只有一个人不在意,仍然含笑注视,他就是柏青山。

纪少堡主见威吓失效,怒火骤升,虎目一翻,哼了一声便待发作。

费心兰却娇躯半转,道:“贱妾与一位朋友同行,可否能为两位引见?”

柏青山含笑抱拳行礼,道:“在下姓柏,名青山。草字子玉,请多指教。”

纪少堡主冷然瞥了他一眼,颔首为礼道:“在下纪志刚。武林人不附庸风雅,不需要字。尊驾呼在下的名,在下不会怪你失礼。”

费心兰接口道:“纪少堡主是河南光州天马集纪家堡的少堡主。”

小琴也似笑非笑地道:“柏爷如果是武林人,便知武林中大名鼎鼎的天下三堡四庄五寨的名头了。”

“纪家堡便是三堡之一,老堡主八方风雨纪人杰,二十年前红透了半边天,跺一下脚天动地摇,途经光州的黑白道群豪不敢亮号而过。纪家堡号称天下第一堡,八方风雨剑下无三招之敌。”小剑也怪声怪气地说,俏脸上挂着笑容,令人莫测高深,不知她是在捧人呢,抑或是在挖苦人?

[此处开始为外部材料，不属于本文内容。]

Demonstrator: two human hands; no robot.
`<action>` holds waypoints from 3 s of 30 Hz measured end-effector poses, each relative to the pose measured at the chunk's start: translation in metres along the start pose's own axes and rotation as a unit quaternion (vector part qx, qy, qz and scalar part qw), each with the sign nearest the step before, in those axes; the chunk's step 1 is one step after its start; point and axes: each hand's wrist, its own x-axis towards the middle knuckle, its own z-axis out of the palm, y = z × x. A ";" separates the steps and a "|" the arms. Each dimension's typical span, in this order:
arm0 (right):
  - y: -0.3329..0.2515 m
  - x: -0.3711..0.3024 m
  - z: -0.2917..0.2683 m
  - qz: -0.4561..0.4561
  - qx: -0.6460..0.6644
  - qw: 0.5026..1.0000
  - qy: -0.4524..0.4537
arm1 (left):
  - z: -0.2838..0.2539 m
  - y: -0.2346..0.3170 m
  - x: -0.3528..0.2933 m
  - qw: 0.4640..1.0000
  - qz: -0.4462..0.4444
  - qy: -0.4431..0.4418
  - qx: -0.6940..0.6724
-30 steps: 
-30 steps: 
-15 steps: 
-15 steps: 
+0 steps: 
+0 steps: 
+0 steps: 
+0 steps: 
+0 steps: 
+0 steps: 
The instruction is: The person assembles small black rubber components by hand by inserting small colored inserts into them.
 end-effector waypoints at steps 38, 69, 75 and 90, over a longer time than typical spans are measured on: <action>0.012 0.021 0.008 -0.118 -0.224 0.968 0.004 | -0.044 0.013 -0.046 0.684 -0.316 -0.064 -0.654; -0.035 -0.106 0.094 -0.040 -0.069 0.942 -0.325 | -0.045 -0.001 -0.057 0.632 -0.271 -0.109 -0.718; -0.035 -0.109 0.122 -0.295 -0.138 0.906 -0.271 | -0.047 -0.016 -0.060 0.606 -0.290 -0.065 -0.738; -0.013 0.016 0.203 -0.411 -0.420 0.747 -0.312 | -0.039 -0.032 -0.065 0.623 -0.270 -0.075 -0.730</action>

纪少堡主傲然地道:“时至今日,纪家堡仍然是天下第一堡,无人能起而代之。”

柏青山客气地笑笑,道:“在下初入江湖,久仰久仰,可惜行脚未履中原,无缘趋府拜会,今日幸会,足慰平生。”

“阁下出身何门何派?”纪少堡主傲然地问。

“好教少堡主见笑,在下艺自家传,不属任何门派。”

“家父出身少林。”

“哦!了不起,少林为武林北斗,名门大派,果然不同几响。”

“好说好说,阁下如想在江湖出人头地,拜在名门大派高人门下,实属必要,家传武学是经不起考验的。”

“多谢指教,在下年事已长,即使想拜在名门大派的高人门下,已经来不及了。”柏青山微笑着说。

这时,税丁已检查完毕,纷纷登岸走了。